Where a line below holds the string "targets", that line goes into the answer.

Data extracted from a collection:
•••••
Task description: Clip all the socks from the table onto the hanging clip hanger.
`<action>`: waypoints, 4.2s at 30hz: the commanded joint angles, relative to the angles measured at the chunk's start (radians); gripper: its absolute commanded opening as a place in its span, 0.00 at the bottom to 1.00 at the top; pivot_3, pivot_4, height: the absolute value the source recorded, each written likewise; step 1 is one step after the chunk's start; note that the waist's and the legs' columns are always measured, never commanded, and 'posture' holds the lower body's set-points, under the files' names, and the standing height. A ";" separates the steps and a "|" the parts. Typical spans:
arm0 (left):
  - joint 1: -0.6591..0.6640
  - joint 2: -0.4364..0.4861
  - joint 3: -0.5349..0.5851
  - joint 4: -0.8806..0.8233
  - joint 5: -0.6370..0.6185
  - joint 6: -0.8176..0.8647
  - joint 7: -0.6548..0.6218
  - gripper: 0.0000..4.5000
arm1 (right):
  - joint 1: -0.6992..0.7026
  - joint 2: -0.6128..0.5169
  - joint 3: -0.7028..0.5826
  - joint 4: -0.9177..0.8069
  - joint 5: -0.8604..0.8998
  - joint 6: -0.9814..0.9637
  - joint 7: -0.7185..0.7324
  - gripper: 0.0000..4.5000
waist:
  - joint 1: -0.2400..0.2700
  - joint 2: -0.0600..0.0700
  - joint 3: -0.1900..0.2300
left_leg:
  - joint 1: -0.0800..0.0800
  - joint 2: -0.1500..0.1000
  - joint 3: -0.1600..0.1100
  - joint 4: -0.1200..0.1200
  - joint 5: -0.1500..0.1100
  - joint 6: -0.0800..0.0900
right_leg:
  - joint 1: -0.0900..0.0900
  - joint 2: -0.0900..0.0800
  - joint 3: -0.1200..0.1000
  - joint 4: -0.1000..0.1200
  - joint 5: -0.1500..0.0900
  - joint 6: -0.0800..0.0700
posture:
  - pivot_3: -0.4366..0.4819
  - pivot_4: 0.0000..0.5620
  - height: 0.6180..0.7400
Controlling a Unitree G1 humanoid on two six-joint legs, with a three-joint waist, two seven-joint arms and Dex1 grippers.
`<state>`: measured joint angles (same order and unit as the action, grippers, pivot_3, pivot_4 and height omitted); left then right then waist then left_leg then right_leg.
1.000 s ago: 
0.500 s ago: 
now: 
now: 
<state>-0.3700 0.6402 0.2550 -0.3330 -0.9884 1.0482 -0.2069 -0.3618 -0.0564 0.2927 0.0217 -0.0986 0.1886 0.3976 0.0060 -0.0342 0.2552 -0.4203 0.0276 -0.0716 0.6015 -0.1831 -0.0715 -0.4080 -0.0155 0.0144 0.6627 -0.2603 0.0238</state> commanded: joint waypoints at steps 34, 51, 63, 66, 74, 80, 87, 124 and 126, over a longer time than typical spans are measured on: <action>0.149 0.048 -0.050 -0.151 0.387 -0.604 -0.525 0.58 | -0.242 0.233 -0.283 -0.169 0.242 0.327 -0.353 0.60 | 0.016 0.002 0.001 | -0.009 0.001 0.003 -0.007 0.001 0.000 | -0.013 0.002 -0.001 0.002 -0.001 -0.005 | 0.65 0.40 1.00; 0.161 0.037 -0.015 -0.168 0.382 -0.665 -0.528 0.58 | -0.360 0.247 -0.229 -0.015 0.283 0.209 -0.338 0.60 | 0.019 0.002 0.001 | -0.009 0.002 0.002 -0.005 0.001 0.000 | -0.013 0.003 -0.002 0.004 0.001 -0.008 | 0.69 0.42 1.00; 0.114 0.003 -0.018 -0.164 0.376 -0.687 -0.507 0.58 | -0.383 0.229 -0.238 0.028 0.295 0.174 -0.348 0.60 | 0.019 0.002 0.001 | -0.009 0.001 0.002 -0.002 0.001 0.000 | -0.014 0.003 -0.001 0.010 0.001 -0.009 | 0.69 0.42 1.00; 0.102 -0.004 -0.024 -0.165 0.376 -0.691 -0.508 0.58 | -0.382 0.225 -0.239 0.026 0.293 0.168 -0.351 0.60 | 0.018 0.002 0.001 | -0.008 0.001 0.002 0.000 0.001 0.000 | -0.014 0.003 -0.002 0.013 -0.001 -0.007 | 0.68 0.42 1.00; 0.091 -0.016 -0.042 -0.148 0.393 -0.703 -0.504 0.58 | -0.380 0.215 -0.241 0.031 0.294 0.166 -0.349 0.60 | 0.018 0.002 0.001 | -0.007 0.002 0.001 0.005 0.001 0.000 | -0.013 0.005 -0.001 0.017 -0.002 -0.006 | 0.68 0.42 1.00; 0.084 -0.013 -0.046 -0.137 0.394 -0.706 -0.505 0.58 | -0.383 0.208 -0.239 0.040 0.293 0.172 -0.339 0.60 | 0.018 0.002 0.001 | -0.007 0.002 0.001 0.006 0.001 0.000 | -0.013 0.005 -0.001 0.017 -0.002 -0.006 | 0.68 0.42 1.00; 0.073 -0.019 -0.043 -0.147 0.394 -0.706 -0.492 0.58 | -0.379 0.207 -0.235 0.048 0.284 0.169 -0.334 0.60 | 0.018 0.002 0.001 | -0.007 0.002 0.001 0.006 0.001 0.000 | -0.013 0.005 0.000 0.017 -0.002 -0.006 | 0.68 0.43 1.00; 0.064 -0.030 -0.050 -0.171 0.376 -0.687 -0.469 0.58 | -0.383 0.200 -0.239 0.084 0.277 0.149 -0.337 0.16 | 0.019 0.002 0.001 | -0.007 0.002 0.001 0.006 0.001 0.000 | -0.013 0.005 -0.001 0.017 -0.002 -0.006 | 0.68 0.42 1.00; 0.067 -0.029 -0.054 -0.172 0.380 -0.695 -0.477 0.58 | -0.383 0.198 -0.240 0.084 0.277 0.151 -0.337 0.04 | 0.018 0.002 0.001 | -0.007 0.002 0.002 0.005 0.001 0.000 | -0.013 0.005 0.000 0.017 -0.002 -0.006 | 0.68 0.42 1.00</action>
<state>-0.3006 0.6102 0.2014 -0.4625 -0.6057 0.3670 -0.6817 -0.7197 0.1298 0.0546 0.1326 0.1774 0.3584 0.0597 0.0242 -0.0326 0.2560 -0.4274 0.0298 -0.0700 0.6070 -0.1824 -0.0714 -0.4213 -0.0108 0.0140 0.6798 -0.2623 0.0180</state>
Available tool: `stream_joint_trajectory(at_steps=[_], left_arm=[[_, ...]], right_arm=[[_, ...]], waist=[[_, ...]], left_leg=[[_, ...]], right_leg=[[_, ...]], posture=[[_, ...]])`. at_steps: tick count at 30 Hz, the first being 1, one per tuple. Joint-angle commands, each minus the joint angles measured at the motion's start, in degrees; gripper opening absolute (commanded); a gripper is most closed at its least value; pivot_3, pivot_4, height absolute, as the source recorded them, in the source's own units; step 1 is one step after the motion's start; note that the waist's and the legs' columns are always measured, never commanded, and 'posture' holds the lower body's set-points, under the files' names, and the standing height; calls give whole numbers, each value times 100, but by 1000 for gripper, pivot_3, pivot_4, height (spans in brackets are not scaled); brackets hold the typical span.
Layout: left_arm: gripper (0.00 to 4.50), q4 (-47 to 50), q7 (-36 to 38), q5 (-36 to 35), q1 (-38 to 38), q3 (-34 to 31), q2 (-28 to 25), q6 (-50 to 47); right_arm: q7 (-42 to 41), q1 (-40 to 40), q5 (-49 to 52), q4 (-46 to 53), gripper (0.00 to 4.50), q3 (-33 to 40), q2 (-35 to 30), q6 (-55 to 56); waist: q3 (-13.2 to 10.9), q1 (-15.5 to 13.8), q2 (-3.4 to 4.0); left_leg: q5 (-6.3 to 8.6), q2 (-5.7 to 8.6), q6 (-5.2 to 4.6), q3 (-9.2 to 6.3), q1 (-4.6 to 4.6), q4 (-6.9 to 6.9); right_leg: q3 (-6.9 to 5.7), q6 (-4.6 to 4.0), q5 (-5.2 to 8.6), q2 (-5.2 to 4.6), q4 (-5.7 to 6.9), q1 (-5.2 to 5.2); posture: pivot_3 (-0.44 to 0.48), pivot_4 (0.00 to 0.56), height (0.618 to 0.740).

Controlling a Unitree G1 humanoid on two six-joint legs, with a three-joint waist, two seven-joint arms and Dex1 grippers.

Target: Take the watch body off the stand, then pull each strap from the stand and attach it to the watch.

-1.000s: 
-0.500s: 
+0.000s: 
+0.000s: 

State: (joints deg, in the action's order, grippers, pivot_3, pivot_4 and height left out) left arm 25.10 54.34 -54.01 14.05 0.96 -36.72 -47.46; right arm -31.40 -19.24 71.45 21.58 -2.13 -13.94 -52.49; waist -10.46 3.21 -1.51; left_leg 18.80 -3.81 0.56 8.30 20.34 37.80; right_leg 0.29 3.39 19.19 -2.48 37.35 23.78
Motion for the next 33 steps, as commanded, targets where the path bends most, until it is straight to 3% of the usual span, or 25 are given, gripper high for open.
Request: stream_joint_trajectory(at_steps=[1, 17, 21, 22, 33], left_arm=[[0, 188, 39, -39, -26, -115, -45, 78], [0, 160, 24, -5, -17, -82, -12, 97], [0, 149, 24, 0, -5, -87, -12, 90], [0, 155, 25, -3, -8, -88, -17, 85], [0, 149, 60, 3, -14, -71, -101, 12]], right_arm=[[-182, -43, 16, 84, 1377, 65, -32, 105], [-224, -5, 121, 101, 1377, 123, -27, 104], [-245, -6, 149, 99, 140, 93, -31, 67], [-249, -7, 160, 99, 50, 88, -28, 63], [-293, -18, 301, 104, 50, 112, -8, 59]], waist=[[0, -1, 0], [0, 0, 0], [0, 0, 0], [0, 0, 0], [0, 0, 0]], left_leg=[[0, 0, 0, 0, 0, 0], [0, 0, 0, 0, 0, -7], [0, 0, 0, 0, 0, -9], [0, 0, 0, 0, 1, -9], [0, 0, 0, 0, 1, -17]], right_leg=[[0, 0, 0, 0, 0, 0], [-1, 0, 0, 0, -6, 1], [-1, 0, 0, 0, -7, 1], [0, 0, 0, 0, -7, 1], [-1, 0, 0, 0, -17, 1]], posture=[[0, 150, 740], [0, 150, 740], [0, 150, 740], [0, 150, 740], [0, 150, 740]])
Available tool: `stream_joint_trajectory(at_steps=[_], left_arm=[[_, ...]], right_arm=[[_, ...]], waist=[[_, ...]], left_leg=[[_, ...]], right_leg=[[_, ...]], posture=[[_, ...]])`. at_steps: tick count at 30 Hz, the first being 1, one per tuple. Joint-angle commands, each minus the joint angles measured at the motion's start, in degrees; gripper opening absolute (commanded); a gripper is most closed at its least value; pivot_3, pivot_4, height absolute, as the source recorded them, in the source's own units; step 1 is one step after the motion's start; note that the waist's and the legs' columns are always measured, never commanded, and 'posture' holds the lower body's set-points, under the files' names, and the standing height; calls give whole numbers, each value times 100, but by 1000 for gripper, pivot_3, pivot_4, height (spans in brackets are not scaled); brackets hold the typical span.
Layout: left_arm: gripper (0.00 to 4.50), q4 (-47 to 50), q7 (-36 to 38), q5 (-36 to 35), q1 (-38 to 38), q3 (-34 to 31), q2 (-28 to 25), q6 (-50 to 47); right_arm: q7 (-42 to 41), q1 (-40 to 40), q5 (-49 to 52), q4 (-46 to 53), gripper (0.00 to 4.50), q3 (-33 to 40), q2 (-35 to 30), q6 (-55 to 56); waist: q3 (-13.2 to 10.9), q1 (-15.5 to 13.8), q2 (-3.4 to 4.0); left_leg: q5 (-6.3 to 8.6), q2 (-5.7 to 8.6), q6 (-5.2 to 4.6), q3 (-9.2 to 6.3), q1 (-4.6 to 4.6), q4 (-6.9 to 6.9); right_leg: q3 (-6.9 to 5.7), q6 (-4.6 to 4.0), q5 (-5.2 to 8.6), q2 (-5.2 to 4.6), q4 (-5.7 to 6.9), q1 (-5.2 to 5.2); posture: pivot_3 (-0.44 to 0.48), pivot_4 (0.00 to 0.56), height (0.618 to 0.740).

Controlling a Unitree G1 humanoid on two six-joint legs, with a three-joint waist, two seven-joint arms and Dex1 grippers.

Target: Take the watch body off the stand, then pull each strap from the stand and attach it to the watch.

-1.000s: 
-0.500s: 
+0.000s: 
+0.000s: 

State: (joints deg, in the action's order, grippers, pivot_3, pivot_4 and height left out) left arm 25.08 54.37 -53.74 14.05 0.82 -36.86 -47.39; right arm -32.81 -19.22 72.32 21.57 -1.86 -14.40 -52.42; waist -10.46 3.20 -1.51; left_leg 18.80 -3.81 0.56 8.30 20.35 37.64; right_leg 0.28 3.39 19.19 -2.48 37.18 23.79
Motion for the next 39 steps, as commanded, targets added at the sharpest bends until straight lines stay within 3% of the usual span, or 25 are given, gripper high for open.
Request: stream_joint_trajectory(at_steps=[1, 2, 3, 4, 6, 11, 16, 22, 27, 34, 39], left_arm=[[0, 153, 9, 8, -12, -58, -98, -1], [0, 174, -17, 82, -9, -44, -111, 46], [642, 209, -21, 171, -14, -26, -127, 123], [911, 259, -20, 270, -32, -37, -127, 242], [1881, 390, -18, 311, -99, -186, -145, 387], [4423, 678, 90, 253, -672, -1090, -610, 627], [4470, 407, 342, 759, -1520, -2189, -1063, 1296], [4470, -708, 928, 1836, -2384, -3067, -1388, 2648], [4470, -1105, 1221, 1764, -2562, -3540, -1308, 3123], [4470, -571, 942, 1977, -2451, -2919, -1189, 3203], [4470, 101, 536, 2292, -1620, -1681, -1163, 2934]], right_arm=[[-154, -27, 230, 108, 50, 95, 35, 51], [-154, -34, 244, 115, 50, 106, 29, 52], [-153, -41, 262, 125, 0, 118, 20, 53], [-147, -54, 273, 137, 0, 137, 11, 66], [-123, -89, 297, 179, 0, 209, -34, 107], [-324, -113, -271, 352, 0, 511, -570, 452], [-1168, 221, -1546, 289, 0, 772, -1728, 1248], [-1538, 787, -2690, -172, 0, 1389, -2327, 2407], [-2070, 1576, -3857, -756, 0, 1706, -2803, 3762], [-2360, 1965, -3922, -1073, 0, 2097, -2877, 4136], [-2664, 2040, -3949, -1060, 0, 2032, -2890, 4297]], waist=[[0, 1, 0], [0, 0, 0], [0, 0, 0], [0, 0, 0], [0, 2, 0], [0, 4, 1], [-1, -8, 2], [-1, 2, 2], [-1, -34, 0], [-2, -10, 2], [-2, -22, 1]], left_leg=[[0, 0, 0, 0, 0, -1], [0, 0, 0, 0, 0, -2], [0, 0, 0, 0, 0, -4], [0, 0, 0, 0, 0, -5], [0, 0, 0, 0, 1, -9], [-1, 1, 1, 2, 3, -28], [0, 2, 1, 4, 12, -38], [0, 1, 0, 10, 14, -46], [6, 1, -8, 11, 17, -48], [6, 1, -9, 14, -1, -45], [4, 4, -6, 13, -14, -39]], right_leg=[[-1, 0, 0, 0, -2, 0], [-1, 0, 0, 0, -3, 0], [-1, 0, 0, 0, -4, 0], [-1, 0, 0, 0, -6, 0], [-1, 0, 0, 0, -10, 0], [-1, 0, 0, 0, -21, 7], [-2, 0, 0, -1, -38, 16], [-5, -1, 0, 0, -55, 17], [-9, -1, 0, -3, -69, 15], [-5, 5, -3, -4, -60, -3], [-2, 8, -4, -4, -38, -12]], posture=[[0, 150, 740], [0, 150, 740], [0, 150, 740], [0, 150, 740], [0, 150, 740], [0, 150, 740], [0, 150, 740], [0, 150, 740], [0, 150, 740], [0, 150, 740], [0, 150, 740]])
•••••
§ **Task output**
Motion for the next 33 steps, as commanded, targets where the path bends most, until it is straight to 3% of the usual span, or 25 are given, gripper high for open.
Motion for the next 39 steps, as commanded, targets added at the sharpest bends until straight lines stay within 3% of the usual span, or 25 are given, gripper high for open.

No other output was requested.